**Task prompt**:
Print out all the records, word for word.

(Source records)
-------
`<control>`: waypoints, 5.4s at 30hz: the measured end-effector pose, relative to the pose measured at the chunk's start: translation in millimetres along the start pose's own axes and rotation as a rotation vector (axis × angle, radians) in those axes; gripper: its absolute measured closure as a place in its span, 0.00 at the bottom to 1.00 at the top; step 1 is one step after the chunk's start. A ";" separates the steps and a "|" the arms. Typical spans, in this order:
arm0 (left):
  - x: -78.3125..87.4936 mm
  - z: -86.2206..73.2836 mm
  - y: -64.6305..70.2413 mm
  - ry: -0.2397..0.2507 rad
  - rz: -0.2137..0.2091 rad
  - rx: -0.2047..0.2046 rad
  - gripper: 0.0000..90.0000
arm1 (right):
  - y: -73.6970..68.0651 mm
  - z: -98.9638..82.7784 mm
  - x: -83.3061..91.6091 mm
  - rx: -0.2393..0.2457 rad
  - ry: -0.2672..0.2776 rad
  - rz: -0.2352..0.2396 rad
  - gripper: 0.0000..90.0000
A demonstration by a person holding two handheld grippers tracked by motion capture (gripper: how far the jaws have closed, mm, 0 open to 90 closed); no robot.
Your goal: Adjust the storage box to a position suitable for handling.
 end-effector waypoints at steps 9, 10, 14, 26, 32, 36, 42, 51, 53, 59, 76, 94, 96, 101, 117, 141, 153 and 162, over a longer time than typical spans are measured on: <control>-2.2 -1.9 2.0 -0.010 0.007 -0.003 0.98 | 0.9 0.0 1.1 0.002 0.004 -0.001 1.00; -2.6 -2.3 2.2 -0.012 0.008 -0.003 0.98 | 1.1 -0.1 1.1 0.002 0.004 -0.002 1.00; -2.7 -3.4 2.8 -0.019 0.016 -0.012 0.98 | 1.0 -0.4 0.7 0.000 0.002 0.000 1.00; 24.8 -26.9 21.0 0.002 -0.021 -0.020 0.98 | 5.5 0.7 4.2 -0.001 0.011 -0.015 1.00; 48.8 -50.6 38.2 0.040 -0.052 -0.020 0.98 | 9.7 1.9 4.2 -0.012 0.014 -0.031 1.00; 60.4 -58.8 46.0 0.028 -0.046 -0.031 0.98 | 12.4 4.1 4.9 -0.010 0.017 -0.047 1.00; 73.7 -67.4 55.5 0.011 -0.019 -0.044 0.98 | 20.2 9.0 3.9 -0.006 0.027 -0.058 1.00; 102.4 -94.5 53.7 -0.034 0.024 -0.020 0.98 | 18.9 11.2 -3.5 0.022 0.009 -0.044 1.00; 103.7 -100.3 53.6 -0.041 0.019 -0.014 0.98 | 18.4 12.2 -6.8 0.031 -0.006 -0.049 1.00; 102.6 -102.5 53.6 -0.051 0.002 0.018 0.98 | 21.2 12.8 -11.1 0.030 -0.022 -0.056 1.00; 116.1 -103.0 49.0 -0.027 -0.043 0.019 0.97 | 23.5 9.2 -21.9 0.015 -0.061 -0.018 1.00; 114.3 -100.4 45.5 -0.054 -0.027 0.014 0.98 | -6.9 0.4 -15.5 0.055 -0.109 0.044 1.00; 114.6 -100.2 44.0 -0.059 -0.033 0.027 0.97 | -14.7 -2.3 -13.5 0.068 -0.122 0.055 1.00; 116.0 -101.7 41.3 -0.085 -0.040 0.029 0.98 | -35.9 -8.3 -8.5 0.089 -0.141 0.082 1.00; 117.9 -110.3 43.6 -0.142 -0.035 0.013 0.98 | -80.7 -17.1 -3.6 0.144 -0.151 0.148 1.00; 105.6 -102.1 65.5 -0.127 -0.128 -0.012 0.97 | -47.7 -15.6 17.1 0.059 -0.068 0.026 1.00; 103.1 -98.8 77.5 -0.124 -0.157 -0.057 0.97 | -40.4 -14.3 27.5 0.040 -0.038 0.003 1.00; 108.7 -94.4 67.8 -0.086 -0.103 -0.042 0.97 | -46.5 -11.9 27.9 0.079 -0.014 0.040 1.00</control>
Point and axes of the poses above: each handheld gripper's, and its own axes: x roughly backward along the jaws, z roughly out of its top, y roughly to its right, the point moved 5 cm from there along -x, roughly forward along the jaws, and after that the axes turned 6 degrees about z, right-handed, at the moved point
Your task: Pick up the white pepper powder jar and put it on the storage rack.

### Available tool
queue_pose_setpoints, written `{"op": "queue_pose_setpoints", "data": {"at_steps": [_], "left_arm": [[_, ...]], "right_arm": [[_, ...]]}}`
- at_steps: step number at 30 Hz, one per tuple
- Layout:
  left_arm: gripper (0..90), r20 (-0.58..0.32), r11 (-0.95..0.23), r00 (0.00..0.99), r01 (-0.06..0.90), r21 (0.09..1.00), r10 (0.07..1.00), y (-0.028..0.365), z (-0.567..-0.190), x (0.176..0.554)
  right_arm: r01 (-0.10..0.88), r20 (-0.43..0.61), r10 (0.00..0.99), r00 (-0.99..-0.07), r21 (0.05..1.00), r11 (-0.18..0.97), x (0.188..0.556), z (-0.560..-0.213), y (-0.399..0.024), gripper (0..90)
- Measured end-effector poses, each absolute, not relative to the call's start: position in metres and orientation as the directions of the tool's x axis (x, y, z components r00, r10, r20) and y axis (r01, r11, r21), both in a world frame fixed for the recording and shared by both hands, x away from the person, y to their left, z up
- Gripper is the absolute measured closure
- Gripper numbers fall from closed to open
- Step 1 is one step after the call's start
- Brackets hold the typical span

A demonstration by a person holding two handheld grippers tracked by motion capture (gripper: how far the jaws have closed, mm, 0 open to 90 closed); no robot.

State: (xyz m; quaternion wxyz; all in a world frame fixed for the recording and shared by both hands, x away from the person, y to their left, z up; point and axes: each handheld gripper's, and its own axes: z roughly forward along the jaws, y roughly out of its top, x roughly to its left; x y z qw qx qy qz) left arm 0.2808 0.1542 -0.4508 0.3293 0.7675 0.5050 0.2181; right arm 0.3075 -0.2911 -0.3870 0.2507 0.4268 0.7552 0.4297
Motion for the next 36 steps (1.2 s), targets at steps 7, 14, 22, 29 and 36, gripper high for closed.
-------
**Completed task**:
`<control>`: waypoints, 5.4s at 30hz: the measured end-effector pose, relative to the pose measured at the chunk's start: translation in millimetres along the start pose's own axes and rotation as a rotation vector (axis × angle, radians) in those axes; gripper: its absolute measured closure as a place in its span, 0.00 at the bottom to 1.00 at the top; step 1 is one step after the chunk's start. A ";" separates the steps and a "|" the arms. Typical spans, in this order:
arm0 (left):
  - x: -78.3125..87.4936 mm
  - z: -86.2206..73.2836 mm
  - y: -64.6305..70.2413 mm
  - ry: -0.2397..0.2507 rad
  - rz: -0.2137..0.2091 rad
  - rx: -0.2047..0.2046 rad
  - gripper: 0.0000..90.0000
arm1 (right):
  - y: -73.6970..68.0651 mm
  - z: -98.9638..82.7784 mm
  - x: -83.3061..91.6091 mm
  - rx: -0.2393..0.2457 rad
  - ry: -0.2672..0.2776 rad
  - rz: -0.2352..0.2396 rad
  - gripper: 0.0000..90.0000
A demonstration by a person holding two handheld grippers tracked by motion capture (gripper: how far the jaws have closed, mm, 0 open to 90 closed); no robot.
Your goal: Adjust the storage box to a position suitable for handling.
 end-effector waypoints at steps 9, 10, 14, 26, 32, 36, 42, 51, 53, 59, 76, 94, 96, 101, 117, 141, 153 and 162, over a longer time than typical spans are measured on: <control>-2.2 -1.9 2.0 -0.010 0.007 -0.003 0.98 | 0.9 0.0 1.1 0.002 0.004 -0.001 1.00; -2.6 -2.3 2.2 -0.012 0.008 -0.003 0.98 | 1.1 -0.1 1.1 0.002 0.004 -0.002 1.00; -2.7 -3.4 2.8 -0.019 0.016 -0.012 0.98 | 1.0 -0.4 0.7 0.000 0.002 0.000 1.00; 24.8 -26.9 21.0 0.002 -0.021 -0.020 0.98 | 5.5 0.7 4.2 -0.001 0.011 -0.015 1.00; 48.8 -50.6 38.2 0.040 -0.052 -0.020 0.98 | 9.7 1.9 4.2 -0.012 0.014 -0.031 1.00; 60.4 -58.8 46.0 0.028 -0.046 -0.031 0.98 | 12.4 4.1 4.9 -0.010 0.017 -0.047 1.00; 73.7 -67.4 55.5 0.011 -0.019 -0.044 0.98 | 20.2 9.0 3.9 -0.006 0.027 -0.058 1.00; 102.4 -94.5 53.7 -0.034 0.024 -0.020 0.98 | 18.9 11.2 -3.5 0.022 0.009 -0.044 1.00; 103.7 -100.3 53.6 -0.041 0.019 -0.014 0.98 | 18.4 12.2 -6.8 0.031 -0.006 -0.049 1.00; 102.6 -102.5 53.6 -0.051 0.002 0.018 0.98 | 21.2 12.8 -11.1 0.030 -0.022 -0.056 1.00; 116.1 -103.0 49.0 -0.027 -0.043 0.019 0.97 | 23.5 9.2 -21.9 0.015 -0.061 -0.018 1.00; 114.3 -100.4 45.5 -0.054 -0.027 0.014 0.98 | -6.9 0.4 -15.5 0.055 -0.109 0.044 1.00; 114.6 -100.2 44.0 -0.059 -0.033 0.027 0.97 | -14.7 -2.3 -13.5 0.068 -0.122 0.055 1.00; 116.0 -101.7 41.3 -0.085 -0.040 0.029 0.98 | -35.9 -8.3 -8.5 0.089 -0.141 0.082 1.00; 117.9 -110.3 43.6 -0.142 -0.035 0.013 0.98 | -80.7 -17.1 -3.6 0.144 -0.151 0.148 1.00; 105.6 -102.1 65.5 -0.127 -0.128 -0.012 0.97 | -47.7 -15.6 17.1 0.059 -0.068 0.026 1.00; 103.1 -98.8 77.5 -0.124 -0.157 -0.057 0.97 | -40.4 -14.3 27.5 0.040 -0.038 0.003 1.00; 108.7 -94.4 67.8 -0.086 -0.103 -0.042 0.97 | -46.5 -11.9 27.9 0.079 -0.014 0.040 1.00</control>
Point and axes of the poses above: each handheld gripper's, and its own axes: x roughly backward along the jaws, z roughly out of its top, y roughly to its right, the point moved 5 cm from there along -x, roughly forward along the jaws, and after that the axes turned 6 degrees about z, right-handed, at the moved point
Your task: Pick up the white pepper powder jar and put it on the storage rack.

### Available tool
queue_pose_setpoints, written `{"op": "queue_pose_setpoints", "data": {"at_steps": [_], "left_arm": [[_, ...]], "right_arm": [[_, ...]]}}`
- at_steps: step number at 30 Hz, one per tuple
- Layout:
  left_arm: gripper (0..90), r20 (-0.58..0.32), r11 (-0.95..0.23), r00 (0.00..0.99), r01 (-0.06..0.90), r21 (0.09..1.00), r10 (0.07..1.00), y (-0.028..0.365), z (-0.567..-0.190), x (0.176..0.554)
  right_arm: r01 (-0.10..0.88), r20 (-0.43..0.61), r10 (0.00..0.99), r00 (-0.99..-0.07), r21 (0.05..1.00), r11 (-0.18..0.97), x (0.188..0.556), z (-0.560..-0.213), y (-0.399..0.024), gripper (0..90)
- Measured end-effector poses, each absolute, not relative to the call's start: position in metres and orientation as the directions of the tool's x axis (x, y, z components r00, r10, r20) and y axis (r01, r11, r21), both in a world frame fixed for the recording and shared by both hands, x away from the person, y to their left, z up
- Gripper is the absolute measured closure
- Gripper numbers fall from closed to open
- Step 1 is one step after the call's start
- Brackets hold the typical span

A demonstration by a person holding two handheld grippers tracked by motion capture (gripper: how far the jaws have closed, mm, 0 open to 90 closed); no robot.

State: (xyz m; quaternion wxyz; all in a world frame fixed for the recording and shared by both hands, x away from the person, y to their left, z up; point and axes: each handheld gripper's, and its own axes: z roughly forward along the jaws, y roughly out of its top, x roughly to its left; x y z qw qx qy qz) left arm 0.2808 0.1542 -0.4508 0.3293 0.7675 0.5050 0.2181; right arm 0.3075 -0.2911 -0.3870 0.2507 0.4268 0.7552 0.4297
Motion for the next 36 steps (1.2 s), targets at steps 7, 14, 22, 29 and 36, gripper high for closed.

Nothing further is needed for the answer.